"I want to convince you that the way we think about success is all wrong" - new Gladwell book - robg
http://800ceoread.com/blog/archives/007918.html

======
arakyd
Based on that description it doesn't sound like he's looking carefully at
people who weren't successful:

"There is a silly book called A Millionaire Next Door, and one of the authors
wrote an even sillier book called The Millionaire's Mind. They interviewed a
bunch of millionaires to figure out how these people got rich. Visibly they
came up with bunch of traits. You need a little bit of intelligence, a lot of
hard work, and a lot of risk-taking. And they derived that, hey, taking risk
is good for you if you want to become a millionaire. What these people forgot
to do is to go take a look at the less visible cemetery — in other words,
bankrupt people, failures, people who went out of business — and look at their
traits. They would have discovered that some of the same traits are shared by
these people, like hard work and risk taking.
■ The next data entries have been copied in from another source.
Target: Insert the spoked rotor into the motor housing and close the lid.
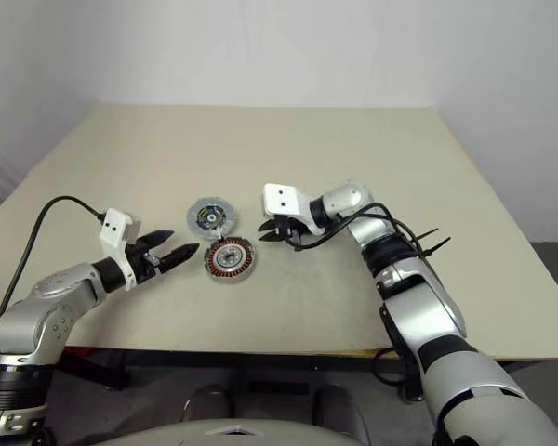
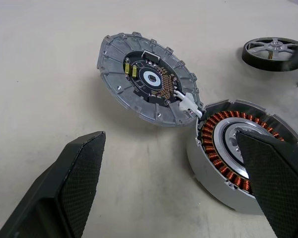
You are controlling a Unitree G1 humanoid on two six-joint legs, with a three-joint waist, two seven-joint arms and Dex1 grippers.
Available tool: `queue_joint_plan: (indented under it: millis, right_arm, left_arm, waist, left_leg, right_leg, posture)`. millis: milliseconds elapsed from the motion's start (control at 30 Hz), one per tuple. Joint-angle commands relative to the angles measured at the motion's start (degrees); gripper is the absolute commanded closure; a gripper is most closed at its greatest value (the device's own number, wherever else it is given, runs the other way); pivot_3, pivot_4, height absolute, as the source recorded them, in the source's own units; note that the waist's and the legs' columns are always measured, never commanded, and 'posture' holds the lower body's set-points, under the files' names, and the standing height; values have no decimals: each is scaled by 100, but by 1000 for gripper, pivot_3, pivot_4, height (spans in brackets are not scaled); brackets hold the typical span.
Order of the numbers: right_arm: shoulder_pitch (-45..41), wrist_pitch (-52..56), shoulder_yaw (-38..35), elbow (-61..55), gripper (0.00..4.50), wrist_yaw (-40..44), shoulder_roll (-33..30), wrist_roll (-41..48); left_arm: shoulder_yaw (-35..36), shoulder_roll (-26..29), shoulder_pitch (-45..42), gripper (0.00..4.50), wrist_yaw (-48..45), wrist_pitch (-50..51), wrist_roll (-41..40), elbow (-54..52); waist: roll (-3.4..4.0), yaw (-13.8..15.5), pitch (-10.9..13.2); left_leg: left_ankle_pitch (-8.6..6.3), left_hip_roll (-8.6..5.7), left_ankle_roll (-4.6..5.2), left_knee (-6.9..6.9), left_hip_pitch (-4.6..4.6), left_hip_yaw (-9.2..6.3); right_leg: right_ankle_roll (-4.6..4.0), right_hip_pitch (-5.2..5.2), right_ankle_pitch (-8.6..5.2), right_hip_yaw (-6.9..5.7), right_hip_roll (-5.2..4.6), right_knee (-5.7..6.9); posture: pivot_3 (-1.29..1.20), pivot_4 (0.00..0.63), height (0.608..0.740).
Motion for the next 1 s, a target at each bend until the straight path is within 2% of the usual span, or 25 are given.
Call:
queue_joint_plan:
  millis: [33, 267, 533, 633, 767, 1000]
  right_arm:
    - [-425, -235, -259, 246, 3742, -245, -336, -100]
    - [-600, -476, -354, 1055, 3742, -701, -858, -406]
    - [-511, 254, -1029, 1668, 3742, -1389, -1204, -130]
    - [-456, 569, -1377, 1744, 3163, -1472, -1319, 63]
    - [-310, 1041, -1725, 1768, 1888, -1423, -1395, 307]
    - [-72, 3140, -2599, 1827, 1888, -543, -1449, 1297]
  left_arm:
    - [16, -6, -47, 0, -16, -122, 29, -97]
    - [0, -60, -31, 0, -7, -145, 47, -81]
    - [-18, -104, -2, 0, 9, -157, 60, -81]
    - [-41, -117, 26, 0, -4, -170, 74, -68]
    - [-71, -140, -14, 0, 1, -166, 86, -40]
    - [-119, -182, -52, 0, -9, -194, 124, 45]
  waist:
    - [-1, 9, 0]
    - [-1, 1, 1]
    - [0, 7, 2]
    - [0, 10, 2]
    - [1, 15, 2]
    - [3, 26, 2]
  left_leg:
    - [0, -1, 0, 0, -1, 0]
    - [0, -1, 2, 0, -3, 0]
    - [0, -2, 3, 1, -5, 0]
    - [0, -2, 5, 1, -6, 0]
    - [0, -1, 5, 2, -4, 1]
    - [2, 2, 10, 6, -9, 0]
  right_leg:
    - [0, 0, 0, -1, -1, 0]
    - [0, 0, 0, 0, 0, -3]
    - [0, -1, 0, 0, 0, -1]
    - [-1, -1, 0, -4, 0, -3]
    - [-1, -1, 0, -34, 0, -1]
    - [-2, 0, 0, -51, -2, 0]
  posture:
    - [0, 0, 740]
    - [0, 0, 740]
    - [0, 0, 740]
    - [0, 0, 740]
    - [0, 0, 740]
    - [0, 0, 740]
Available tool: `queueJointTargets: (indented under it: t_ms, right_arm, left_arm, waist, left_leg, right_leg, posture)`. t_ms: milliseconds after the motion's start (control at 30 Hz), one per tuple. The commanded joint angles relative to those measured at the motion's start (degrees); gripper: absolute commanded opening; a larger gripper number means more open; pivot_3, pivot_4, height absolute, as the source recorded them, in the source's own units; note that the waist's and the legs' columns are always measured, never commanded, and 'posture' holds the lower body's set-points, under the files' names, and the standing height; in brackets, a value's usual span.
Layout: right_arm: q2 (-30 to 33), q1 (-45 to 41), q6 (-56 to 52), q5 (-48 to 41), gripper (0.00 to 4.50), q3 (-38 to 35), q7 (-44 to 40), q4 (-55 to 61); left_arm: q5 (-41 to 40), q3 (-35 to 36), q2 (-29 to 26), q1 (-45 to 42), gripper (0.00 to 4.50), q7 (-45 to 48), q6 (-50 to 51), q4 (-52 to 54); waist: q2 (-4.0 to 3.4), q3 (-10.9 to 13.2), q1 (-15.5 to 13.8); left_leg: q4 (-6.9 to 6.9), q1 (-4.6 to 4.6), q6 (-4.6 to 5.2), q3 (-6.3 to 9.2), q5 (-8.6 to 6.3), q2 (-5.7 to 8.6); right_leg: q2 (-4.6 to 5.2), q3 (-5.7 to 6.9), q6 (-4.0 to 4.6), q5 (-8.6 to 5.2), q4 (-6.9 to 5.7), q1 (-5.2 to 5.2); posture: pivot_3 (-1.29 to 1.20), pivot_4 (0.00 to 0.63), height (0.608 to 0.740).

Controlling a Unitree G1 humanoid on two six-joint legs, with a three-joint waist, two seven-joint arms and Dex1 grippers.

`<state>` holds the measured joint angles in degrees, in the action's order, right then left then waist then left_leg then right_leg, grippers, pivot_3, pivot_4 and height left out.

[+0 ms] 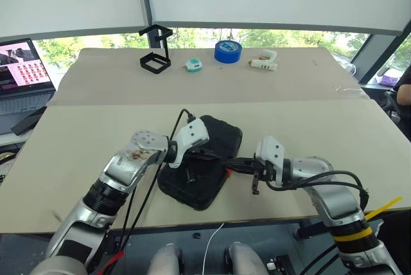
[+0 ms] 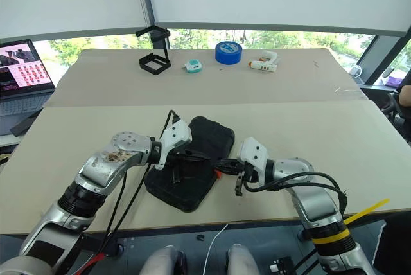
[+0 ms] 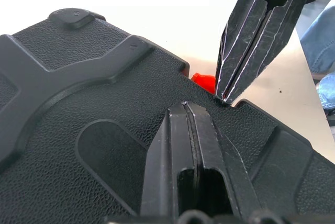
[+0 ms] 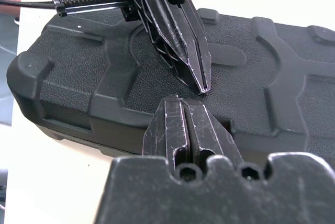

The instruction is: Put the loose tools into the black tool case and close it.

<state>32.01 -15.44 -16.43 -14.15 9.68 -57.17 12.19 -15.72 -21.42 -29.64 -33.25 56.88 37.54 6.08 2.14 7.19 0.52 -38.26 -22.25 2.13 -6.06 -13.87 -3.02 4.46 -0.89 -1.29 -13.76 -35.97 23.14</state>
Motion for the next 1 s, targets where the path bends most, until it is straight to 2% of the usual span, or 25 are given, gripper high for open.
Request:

This tells me that the unique
trait that the millionaires had in common was mostly luck." - Nassim Taleb

Gladwell's previous work on genius isn't that promising either:
[http://infoproc.blogspot.com/2007/05/gladwell-and-
genius.htm...](http://infoproc.blogspot.com/2007/05/gladwell-and-genius.html)

Finally, I doubt that the book will be better than this:
[http://www.scribd.com/doc/2926754/The-Mundanity-of-
Excellenc...](http://www.scribd.com/doc/2926754/The-Mundanity-of-Excellence)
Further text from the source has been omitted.